5 steps every radiology department should take to safeguard against coronavirus

The newest coronavirus has now killed more than 2,000 individuals and sickened another 75,000 worldwide. Imaging is a key piece of the diagnostic puzzle and as such, every radiology department must be prepared to safeguard its staffers against this highly contagious disease.

To help others, experts from two Los Angeles-based medical schools recently detailed important infection control steps that every institution must take. They urge all imaging departments to hash out guidelines and prevent the spread of coronavirus, researchers wrote Wednesday in the Journal of the American College of Radiology.

“U.S. healthcare imaging facilities need to be prepared for the escalating incidence of new cases of coronavirus,” wrote lead author Soheil Kooraki, MD, a radiologist with the University of Southern California’s Keck School of Medicine, alongside co-authors at UCLA. “If appropriately prepared, the radiology department staff can take greater measures to manage the coronavirus outbreak impact on the facility and the personnel.”

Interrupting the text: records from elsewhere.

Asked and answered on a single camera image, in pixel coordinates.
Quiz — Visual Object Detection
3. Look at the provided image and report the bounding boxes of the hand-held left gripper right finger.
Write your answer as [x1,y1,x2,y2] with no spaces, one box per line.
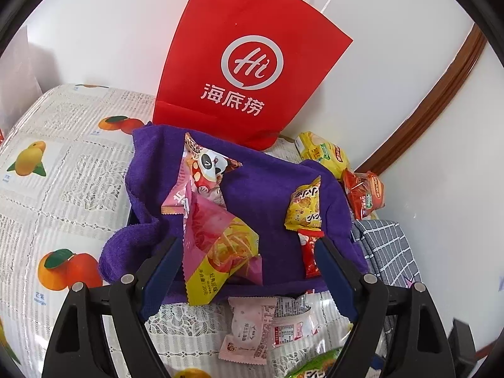
[314,237,459,378]

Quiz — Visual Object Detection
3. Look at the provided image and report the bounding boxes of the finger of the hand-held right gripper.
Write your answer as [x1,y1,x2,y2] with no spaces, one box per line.
[449,318,479,368]

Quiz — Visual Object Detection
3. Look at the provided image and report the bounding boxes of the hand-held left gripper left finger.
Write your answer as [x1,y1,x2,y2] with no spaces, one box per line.
[41,235,184,378]

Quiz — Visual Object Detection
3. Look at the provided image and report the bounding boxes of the red snack packet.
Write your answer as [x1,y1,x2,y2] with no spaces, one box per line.
[297,229,325,278]

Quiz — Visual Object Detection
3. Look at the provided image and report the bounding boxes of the pink triangular chips packet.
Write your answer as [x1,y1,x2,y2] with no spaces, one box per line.
[182,193,262,307]

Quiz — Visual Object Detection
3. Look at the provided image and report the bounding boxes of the white red-label snack packet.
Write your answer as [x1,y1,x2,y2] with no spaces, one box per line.
[272,295,321,349]

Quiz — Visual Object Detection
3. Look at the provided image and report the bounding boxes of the yellow snack packet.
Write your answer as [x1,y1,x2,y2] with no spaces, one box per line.
[284,176,324,231]

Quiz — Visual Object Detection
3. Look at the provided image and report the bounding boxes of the purple towel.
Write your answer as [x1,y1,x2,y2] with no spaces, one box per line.
[98,124,371,321]

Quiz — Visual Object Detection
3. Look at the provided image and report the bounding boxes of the panda print snack packet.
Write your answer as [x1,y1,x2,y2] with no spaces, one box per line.
[161,132,243,216]

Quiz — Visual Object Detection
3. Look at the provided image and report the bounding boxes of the grey checked folded cloth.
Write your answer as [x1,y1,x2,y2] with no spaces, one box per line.
[350,219,427,347]

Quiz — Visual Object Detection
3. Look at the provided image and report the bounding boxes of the green triangular snack packet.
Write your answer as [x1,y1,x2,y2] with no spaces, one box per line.
[285,346,345,378]

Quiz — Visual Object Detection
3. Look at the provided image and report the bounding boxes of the red chips bag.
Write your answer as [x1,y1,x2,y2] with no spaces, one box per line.
[342,169,386,221]

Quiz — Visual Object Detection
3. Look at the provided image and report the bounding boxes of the fruit print tablecloth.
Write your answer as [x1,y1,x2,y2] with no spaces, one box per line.
[0,83,394,378]

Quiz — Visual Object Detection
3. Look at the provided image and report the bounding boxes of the yellow chips bag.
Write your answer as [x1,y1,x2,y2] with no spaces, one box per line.
[295,132,350,180]

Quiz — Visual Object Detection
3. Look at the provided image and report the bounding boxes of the red paper bag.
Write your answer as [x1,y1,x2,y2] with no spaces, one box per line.
[152,0,354,151]

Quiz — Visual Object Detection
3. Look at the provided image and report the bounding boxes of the white plastic shopping bag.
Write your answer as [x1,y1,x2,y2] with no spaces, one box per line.
[0,26,43,105]

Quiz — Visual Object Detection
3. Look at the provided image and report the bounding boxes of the brown wooden door frame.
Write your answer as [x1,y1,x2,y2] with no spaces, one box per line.
[354,24,489,176]

Scientists believe that coronavirus is transmitted mainly through respiratory droplets. Frontline staffers who are within 3 feet of carriers are at highest risk, while droplets may travel as far as 6 feet. Researchers are still determining whether the virus can spread by touching the surface of a CT scanner or other contaminated item, the team added.

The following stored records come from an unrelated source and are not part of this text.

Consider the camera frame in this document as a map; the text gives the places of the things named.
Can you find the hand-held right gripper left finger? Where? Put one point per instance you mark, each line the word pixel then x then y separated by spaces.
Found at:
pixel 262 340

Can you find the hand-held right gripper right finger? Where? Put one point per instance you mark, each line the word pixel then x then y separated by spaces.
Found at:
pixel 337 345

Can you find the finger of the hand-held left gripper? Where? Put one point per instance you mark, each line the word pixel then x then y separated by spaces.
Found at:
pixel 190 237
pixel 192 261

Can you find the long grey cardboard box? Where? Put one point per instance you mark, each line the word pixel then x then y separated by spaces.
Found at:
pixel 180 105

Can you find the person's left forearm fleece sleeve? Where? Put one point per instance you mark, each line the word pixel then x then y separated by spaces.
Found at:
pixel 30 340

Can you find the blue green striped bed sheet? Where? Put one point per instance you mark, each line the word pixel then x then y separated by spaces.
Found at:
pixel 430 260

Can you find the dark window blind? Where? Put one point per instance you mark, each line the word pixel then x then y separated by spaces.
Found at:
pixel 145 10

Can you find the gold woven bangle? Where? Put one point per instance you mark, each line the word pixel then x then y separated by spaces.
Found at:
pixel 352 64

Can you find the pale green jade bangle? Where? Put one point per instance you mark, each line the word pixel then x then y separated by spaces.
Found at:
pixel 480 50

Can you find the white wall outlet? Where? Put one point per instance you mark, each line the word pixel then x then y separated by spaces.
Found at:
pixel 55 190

The authors offered every radiology provider five steps to help safeguard patients and their staff from infection:

1) When possible, use portable x-ray equipment to limit the movement of patients. Based on past experience with SARS, using a satellite radiography center and dedicated equipment helps to minimize transmission.

2) If transportation is essential, patients should wear a surgical mask while traveling in and out of the radiology department. During the SARS outbreak, the Centers for Disease Control and Prevention recommended respiratory protection using a fit-tested N95 mask or higher, or surgical mask if unavailable.

3) Care personnel should also take precaution, wearing disposable isolation gowns with fluid-resistant characteristics, a pair of disposable gloves with cuffs, protective goggles and a face mask over such eyewear. One study of 250-plus care personnel exposed to SARs found that such droplet precautions significantly reduced the risk of transmission.

4) After each contact with potential coronavirus patients, staff should disinfect all CT and MR machine gantries, noninvasive ultrasound probes, blood pressure cuffs, and mice and keyboards at imaging stations. Such surfaces should be washed with soap or decontaminated using low- or intermediate-level disinfectants. Imaging professionals should contact their vendors to determine which solutions are best for each machine.

5) To ensure that environmental services and all other staffers are on the same page, Kooraki and colleagues also recommend convening a multidisciplinary committee to game plan and outline the institution’s guidelines. All staff involved should be properly trained on these infection-control steps.

The authors also highlighted imaging features of coronavirus patients from previous research. Kooraki and colleagues emphasized that radiology will play a pivotal role in containing this outbreak.

“While further investigations on the clinical and radiological aspects of the novel coronavirus are ongoing, imaging will continue to be a crucial component in patient management,” authors concluded.